One objector to West's application is claiming that fewer than 1,000 signatures out of about 3,200 the campaign submitted to the state are legitimate, with the rest being invalid, according to a report from TMZ. The outlet also reports that a hearing in the matter is scheduled to take place next week.

An Illinois State Board of Elections official told Newsweek that further details of all three objections could not be discussed until they are made public until after a board meeting on August 3.

Kanye West
Kanye West attends the 2020 Vanity Fair Oscar Party in Beverly Hills, California on February 09, 2020. Rich Fury/VF20/Getty Images for Vanity Fair/Getty

Once the objections have been examined by hearing officers, recommendations will be made at an August 21 meeting and a final decision will be issued on whether West will be allowed to appear on the ballot.

West announced his candidacy on July 4 and has since applied to appear on ballots in at least 5 states, most recently in New Jersey on Tuesday. However, filing deadlines in key states including Florida, Texas and Michigan have already passed and an application in South Carolina was rejected after officials said West missed the deadline.

It was unclear whether he would stay in the race at all less than two weeks after he announced his bid. Reports emerged that he was dropping out shortly before he officially filed as a candidate with the Federal Election Commission on July 16.

West, who had previously been an outspoken supporter of President Donald Trump, claimed to be "taking the red hat" off for his presidential bid during a July 8 interview with Forbes.
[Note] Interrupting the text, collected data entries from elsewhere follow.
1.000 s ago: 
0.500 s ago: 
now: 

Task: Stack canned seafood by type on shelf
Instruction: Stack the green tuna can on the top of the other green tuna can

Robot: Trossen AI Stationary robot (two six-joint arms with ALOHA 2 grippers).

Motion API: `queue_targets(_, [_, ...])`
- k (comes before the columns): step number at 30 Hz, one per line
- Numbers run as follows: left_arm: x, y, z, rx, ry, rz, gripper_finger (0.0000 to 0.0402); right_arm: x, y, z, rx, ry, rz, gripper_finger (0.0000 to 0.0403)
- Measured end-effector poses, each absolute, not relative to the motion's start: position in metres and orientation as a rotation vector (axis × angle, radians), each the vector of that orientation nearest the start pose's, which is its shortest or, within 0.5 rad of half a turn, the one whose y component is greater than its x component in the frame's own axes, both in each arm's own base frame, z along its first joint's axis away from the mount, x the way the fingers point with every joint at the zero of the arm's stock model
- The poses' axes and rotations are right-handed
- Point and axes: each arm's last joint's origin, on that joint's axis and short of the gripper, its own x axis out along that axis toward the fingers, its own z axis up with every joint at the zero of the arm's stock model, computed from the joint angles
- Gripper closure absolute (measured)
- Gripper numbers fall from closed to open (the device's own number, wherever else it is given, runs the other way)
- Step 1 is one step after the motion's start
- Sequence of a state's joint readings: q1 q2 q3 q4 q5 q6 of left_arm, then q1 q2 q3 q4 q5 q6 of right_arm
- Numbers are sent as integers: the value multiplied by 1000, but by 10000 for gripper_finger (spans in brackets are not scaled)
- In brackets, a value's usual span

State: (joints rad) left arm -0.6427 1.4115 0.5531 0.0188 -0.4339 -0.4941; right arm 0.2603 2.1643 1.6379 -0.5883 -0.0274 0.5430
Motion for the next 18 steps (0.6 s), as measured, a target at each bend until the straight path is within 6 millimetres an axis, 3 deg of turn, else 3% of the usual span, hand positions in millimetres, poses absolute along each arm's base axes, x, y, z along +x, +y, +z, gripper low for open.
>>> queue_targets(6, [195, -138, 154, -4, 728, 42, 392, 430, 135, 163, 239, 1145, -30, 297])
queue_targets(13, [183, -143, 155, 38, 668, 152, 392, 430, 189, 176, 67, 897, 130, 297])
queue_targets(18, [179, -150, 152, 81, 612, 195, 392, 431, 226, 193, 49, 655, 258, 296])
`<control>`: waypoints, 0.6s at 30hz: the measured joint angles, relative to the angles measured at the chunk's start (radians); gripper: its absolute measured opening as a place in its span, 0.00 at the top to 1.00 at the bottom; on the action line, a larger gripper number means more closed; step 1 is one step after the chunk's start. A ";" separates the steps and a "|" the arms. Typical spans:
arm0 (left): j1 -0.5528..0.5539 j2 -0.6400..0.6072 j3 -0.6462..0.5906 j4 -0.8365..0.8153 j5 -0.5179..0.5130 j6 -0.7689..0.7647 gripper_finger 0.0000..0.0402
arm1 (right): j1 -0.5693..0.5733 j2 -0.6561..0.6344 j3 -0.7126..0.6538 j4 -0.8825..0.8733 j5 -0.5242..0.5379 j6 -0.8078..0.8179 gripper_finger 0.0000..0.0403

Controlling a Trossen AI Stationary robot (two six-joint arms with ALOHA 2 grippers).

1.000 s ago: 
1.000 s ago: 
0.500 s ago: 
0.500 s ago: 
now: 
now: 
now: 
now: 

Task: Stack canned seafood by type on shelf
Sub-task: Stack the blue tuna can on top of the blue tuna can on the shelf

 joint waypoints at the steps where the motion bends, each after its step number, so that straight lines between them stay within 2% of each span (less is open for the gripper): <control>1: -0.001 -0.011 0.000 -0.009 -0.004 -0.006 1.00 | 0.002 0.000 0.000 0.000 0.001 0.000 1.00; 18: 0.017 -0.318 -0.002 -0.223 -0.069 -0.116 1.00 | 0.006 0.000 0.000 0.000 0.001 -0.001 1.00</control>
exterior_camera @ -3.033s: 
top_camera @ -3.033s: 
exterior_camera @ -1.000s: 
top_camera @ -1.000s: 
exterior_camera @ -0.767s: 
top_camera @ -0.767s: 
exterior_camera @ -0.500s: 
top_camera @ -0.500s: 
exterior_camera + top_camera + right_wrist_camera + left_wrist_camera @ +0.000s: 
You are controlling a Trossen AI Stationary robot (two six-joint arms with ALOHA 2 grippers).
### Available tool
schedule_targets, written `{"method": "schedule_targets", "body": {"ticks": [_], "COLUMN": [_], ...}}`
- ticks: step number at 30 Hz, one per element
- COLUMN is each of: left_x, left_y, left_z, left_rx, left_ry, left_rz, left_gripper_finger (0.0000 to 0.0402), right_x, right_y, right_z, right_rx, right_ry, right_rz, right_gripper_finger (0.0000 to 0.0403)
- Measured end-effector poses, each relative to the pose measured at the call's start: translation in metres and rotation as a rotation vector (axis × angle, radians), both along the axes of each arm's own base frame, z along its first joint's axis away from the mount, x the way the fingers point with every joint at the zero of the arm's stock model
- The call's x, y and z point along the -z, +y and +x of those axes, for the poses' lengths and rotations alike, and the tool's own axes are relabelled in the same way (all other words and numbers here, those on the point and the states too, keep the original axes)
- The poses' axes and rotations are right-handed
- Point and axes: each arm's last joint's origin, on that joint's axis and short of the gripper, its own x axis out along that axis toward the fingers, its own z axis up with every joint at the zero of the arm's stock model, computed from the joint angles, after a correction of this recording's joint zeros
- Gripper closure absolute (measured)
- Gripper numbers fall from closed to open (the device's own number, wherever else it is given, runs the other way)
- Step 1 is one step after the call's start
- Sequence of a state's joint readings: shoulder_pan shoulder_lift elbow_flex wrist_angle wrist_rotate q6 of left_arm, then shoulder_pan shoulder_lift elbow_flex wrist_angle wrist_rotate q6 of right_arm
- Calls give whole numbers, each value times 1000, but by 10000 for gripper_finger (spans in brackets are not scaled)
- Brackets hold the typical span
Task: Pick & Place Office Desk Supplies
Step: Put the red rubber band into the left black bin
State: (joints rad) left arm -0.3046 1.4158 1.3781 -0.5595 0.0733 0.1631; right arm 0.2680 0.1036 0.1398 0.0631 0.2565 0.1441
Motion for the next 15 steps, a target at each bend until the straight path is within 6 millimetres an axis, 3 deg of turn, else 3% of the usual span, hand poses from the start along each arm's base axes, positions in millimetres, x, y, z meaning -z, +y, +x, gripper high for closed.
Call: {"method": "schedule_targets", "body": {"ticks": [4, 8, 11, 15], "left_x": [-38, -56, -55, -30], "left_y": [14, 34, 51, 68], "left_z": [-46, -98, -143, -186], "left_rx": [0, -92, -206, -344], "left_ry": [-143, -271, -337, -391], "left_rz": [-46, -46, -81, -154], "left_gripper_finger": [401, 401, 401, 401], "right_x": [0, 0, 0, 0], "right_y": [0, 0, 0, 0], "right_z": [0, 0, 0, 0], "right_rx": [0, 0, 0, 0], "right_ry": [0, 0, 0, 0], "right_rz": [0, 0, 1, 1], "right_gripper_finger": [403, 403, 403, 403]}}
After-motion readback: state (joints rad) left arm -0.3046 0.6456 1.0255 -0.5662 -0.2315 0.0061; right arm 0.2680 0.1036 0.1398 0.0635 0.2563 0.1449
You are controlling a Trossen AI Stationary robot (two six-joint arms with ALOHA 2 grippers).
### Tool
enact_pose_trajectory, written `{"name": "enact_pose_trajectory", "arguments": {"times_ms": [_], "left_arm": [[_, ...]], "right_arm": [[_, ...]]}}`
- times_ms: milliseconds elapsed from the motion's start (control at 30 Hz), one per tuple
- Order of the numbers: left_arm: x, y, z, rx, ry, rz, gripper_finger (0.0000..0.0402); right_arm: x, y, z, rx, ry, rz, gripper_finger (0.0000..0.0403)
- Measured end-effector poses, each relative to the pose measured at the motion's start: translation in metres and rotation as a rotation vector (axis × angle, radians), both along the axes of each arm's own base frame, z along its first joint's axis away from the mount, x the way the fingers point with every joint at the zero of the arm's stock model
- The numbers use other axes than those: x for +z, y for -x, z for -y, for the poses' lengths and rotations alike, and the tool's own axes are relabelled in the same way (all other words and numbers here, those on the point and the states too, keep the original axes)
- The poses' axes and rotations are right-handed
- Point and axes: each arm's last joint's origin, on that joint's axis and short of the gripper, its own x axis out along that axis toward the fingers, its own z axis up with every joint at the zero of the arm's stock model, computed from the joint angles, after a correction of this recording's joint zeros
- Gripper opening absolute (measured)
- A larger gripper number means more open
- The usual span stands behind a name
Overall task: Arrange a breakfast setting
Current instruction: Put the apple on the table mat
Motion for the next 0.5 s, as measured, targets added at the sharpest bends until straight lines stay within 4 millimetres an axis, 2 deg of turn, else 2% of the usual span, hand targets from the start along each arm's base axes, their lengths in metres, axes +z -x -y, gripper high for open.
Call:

Trump initially welcomed the rival candidacy, calling it a "great trial run" for a 2024 campaign during a July 7 interview with Real Clear Politics.

His presidential run comes amid reported difficulties in his relationship with his wife Kim Kardashian West, who has expressed concerns about mental health issues caused by his bipolar disorder.

West's mental health was also questioned after his first campaign rally in South Carolina last week, where he wore a bullet proof vest with "2020" shaved into the side of his head while delivering a rambling speech that saw him break down in tears while speaking about abortion.

The speech also featured West making controversial and dubious claims about iconic abolitionist and former slave Harriet Tubman, who historians agree played a critical role in missions to free around 70 slaves, remarking that she "never actually freed the slaves, she just had them work for other white people."

Newsweek reached out to West's representative for comment.